Money, at least on the surface, is the blunting edge of the deal. Estimates vary but there is a convergent focus on total incremental costs rising to about US$100-140 billion per year by 2020. Depending on how one draws the line between here and then, the total bill on this basis that is not going to be paid for by private commercial money might be of the order of US$1 trillion. of the course the number could be smaller, especially since China led the way in accepting that it is not going to receive international support for its own incremental costs. Some political leaders have talked about far less: US$10 billion a year from 2010-12 (fast start), US$25 billion a year from 2013-2015, and more or less US$50 billion a year from 2016-2020, or about US$300 billion over this period.
Whilst these are not trivial sums (official development assistance is roughly US$150 billion a year), this round number requires some context. US Treasury Secretary Tim Geithner, estimates, based on IMF predictions, that global lost output as a result of the recession could be in the order of US$3-4 trillion in just one year.
Revealing also is the financing costs of such a sum, around US$5-20 billion a year on average over the period (depending on which number one takes if financed through low-cost sovereign debt. Such a modest sum would be shared between all rich (OECD+) countries whose combined national incomes are running at about US$60 trillion annually.
Put differently, the cost of sustaining our global community as we know and love it is 15-50% of the US$40 billion or so we spend annually on dog and cat food.

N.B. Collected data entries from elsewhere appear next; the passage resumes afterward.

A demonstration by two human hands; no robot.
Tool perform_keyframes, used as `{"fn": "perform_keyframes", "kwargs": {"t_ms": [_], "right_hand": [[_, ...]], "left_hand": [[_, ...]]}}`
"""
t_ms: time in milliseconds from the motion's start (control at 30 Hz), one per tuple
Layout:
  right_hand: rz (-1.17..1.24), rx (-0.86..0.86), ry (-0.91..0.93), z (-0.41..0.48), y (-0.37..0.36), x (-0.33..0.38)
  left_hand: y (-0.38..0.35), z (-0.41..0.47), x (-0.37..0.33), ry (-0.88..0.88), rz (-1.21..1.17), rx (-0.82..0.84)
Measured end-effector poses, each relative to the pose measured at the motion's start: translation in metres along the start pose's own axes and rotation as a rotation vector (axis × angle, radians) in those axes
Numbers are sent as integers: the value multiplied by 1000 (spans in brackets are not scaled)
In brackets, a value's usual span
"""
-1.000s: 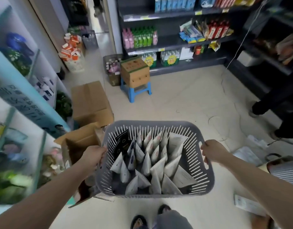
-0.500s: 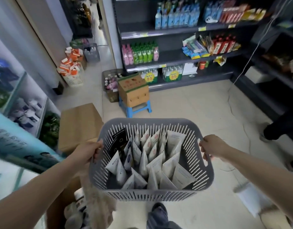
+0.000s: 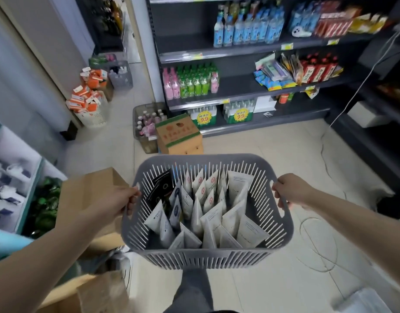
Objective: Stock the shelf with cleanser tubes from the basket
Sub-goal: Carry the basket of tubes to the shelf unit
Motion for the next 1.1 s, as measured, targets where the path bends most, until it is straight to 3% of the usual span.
{"fn": "perform_keyframes", "kwargs": {"t_ms": [633,1100], "right_hand": [[-63,60,73,300,90,182],[-159,213,161,538,105,313]], "left_hand": [[5,244,-209,10,-31,-110],[11,420,-276,157,-124,-217]]}}
Point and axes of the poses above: each hand's wrist, its own z-axis towards the middle knuckle, its own y-axis out of the back of the hand, x = y × z, the point moved 10 cm from there along z, towards the middle knuckle, and after that the axes turned 5 degrees about -z, right-handed, at the moved point
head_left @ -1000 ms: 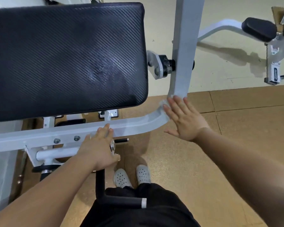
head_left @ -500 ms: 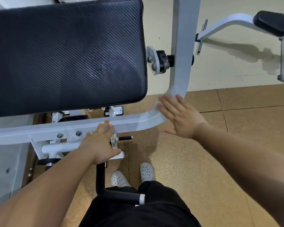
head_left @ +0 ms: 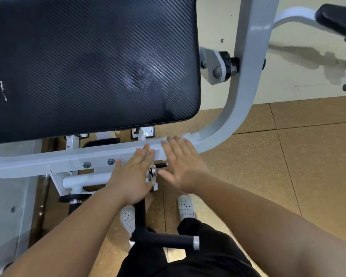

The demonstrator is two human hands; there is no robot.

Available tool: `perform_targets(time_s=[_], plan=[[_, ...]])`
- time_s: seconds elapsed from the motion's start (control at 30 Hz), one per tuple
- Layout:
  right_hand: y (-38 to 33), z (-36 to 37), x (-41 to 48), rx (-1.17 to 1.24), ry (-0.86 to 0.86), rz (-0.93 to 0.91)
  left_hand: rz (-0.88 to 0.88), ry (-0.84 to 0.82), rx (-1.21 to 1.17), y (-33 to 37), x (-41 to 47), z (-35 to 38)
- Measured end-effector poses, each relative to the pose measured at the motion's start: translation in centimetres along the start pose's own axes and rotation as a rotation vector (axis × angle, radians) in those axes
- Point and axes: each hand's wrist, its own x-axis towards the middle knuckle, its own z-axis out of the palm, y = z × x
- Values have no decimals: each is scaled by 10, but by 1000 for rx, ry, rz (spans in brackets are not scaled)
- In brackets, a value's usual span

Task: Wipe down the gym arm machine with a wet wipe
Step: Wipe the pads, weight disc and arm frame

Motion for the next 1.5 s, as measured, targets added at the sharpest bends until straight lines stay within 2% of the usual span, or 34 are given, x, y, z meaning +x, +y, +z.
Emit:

On the specific suggestion of sovereign debt as a possible policy pathway, front loading funding for global action through sovereign debt is not a new approach. The International Finance Facility for Immunisation was launched in 2006 through the initiative of the UK Government and supported by France, Italy, Spain, Sweden, Norway and South Africa. It raises finance by issuing bonds in the capital markets and so converts long-term government pledges to support global health goals into immediately available cash resources for the Global Alliance for Vaccines Initiative (GAVI).
Three objections are usually raised against debt-financed approaches, that: (a) the developed world have no appetite because of the debt burden they have already taken on in seeking to spend themselves out of the recession, (b) the low annual numbers are deceptive because the principal still has to be repaid by tomorrow’s tax payers, and, (c) a focus on government-raised funds will place too much power in the hands of inefficient governments in determining the allocation of funds.
These arguments are weak or simply beside the point. On (a), the opposite is in fact true, that the extraordinary levels of debt incurred by developed country governments in the last 18 months makes the amounts we are discussing quite trivial in economic or indeed political terms. On (b), we can and must assume that carbon markets will become more robust over time and generate more revenues, further augmented by the additional taxes coming from successful low carbon growth. In essence, the money is in fact an investment in creating that future, and should not be treated like a deadweight cost funded by debt. The third argument is simply beside the point, not because it is irrelevant (it isn’t), but because we would need to deal with this issue irrespective of where the money came from.
Do the maths, and it is clear that the money can be found, cheaply, now. It is not a ‘pay-off’, but an investment in our future, or if you must the cost of staying on the rails. Sovereign debt is the most cost-efficient way to ensure predictability of needed funds, and can be the source of last resort once any other sources have been exhausted.